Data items
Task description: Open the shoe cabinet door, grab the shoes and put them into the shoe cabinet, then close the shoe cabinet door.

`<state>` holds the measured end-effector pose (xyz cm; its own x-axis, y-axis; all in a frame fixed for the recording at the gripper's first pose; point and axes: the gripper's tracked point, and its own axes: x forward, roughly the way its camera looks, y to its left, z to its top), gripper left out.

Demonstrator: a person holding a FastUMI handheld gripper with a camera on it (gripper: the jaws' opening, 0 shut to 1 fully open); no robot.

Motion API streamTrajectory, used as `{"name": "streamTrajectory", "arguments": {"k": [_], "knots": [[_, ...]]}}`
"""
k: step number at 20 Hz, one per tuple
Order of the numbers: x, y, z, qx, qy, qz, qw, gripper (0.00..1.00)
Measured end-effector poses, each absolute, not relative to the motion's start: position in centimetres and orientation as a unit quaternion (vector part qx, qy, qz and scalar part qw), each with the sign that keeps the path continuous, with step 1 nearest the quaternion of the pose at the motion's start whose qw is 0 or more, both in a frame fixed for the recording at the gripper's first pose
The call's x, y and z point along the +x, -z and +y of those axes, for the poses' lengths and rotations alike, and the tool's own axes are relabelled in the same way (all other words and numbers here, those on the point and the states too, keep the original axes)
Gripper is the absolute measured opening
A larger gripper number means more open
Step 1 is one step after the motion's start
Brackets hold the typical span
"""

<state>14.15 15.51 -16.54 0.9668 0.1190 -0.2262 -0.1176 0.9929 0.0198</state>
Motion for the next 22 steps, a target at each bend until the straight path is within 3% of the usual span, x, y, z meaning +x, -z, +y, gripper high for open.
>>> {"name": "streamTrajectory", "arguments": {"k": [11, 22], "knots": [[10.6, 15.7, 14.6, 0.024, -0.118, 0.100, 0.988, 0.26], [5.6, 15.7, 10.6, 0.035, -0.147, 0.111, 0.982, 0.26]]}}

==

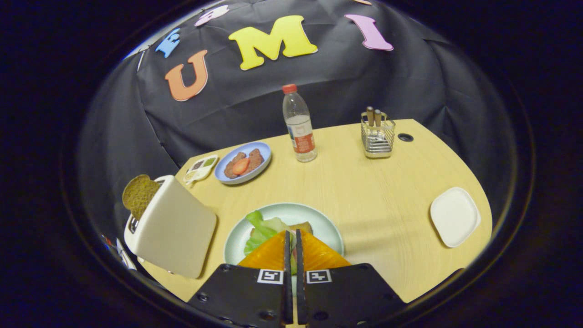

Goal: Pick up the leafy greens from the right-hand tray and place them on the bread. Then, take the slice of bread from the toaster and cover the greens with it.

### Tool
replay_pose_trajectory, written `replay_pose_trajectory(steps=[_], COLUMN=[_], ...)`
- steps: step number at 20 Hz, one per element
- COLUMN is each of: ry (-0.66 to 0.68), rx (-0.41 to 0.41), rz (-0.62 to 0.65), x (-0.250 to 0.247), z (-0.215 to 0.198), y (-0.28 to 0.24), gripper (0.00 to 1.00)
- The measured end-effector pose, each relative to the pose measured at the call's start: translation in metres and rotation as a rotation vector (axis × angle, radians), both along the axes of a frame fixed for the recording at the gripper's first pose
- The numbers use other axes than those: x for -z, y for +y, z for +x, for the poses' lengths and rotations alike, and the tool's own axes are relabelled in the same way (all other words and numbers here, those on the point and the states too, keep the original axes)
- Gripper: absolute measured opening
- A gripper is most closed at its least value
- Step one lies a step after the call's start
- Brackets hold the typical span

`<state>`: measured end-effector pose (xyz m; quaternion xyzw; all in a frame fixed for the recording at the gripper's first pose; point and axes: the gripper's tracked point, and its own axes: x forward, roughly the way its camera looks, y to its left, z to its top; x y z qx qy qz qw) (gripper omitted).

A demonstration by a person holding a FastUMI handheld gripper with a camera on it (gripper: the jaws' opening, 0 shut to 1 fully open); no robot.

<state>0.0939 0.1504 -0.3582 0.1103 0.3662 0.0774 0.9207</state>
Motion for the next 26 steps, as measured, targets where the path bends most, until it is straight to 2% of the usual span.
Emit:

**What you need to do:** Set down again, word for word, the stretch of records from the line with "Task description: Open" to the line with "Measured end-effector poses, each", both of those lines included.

**Solution for this task:**
Task description: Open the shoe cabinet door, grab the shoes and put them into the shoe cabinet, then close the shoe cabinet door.

`<state>` holds the measured end-effector pose (xyz cm; its own x-axis, y-axis; all in a frame fixed for the recording at the gripper's first pose; point and axes: the gripper's tracked point, and its own axes: x forward, roughly the way its camera looks, y to its left, z to its top), gripper left out.

Demonstrator: a person holding a FastUMI handheld gripper with a camera on it (gripper: the jaws' opening, 0 shut to 1 fully open); no robot.

Motion API streamTrajectory, used as `{"name": "streamTrajectory", "arguments": {"k": [_], "knots": [[_, ...]]}}`
"""
k: step number at 20 Hz, one per tuple
Order of the numbers: x, y, z, qx, qy, qz, qw, gripper (0.00..1.00)
Measured end-effector poses, each absolute, not relative to the motion's start: position in centimetres and orientation as a unit quaternion (vector part qx, qy, qz and scalar part qw), each with the sign that keeps the path continuous, with step 1 nearest the quaternion of the pose at the motion's start whose qw is 0 or more, both in a frame fixed for the recording at the gripper's first pose

No more output is needed.